Amerika Serikat juga bertindak atas masalah persaingan usaha, dengan penegak antitrust federal dan negara bagian AS mengajukan gugatan terhadap Facebook pada 9 Desember, berusaha membatalkan akuisisi Instagram dan WhatsApp.
“Selama hampir satu dekade, Facebook telah menggunakan dominasi dan kekuatan monopoli untuk menghancurkan saingan yang lebih kecil dan memadamkan persaingan, semua dengan mengorbankan pengguna sehari-hari,” kata Letitia James, jaksa agung New York.
Pada bulan Oktober, Departemen Kehakiman dan 11 negara bagian meluncurkan proses hukum terhadap Google, menuduhnya telah memperkuat monopoli secara ilegal pada penelusuran dan iklan online.
Di China, sementara itu, pihak berwenang telah memperketat regulasi konten selama beberapa bulan, dan baru-baru ini mengumumkan aturan baru untuk e-commerce.
Penangguhan dramatis IPO pada bulan November untuk raksasa pembayaran online Ant Group – yang diperkirakan akan mencapai rekor $ 34 miliar – ditafsirkan oleh banyak pengamat sebagai bidikan di sektor ini dari pemerintah China.

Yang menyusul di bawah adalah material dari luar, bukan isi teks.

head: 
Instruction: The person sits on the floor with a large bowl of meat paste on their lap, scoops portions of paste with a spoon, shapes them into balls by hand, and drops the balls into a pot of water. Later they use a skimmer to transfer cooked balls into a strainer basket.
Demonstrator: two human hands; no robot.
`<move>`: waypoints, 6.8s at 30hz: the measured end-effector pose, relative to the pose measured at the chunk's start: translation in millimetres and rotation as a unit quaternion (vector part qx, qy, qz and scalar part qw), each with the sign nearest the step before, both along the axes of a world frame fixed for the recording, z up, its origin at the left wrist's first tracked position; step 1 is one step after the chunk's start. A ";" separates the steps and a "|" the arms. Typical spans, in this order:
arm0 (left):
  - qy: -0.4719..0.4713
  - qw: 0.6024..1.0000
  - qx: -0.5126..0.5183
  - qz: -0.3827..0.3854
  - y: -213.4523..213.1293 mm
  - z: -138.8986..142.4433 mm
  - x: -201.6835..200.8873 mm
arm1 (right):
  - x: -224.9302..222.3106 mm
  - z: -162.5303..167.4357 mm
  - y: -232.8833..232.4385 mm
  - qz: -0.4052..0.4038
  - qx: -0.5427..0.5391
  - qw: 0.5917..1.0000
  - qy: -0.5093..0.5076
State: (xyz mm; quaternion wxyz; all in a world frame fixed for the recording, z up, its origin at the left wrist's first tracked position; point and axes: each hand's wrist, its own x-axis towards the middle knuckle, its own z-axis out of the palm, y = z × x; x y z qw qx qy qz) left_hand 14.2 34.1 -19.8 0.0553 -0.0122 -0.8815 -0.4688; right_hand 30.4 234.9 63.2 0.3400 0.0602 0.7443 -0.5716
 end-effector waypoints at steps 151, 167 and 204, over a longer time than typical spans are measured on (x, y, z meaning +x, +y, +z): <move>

Dan pekan lalu, regulator pasar meluncurkan penyelidikan anti-monopoli ke perusahaan induk Ant, Alibaba, tak lama setelah para pemimpin Partai Komunis berjanji untuk menindak “ekspansi modal yang tidak teratur”.
Terlepas dari kecaman publik atas kegagalan mereka untuk mengekang informasi yang salah atau ujaran kebencian, antara lain, perusahaan teknologi hanya melihat sedikit dampak pada keuntungan mereka.
Di AS, Facebook diboikot pada bulan Juli oleh sekitar seratus pengiklan dengan latar belakang gerakan Black Lives Matter, tanpa kerusakan ekonomi yang besar.
Platform tumpangan Uber dan Lyft, yang menolak mempekerjakan ribuan pengemudi mereka sebagai karyawan sebagaimana diwajibkan oleh hukum California, berhasil meyakinkan pemilih di sana untuk mendukung mereka dalam referendum penting pada November.
Dan di Prancis, Amazon dituduh menghancurkan bisnis kecil, mengeksploitasi karyawannya, dan mempromosikan konsumsi berlebihan dengan mengabaikan lingkungan – namun cabang Prancis perusahaan Jeff Bezos membuat rekor penjualan selama bonanza penjualan “Black Friday”.
Shoshana Zuboff, seorang profesor di Harvard Business School dan penulis buku tentang “kapitalisme pengawasan”, mengecam penjualan data pribadi kepada pengiklan.
Berbicara di panel Parlemen Eropa minggu lalu, dia mengatakan kemungkinan akuisisi pembuat fitbit oleh Google harus diblokir.
“Jaminan Google tidak bisa dipercaya,” katanya.
Beberapa orang berpendapat bahwa iklan bertarget bukanlah hal baru.
Jacques Cremer, seorang profesor di Toulouse School of Economics di Prancis, mengatakan “normal” bahwa Facebook, Google atau Twitter “menggunakan data yang mereka miliki tentang saya untuk menampilkan iklan kepada saya”.
“Kita harus mengatur platformnya, tapi hati-hati jangan sampai dijadikan kambing hitam,” kata Cremer, yang tahun lalu menasihati Komisi Eropa tentang regulasi yang diusulkan.
“Mereka adalah perusahaan yang sangat imajinatif, dikelola dengan sangat baik, dan menawarkan layanan berkualitas tinggi.”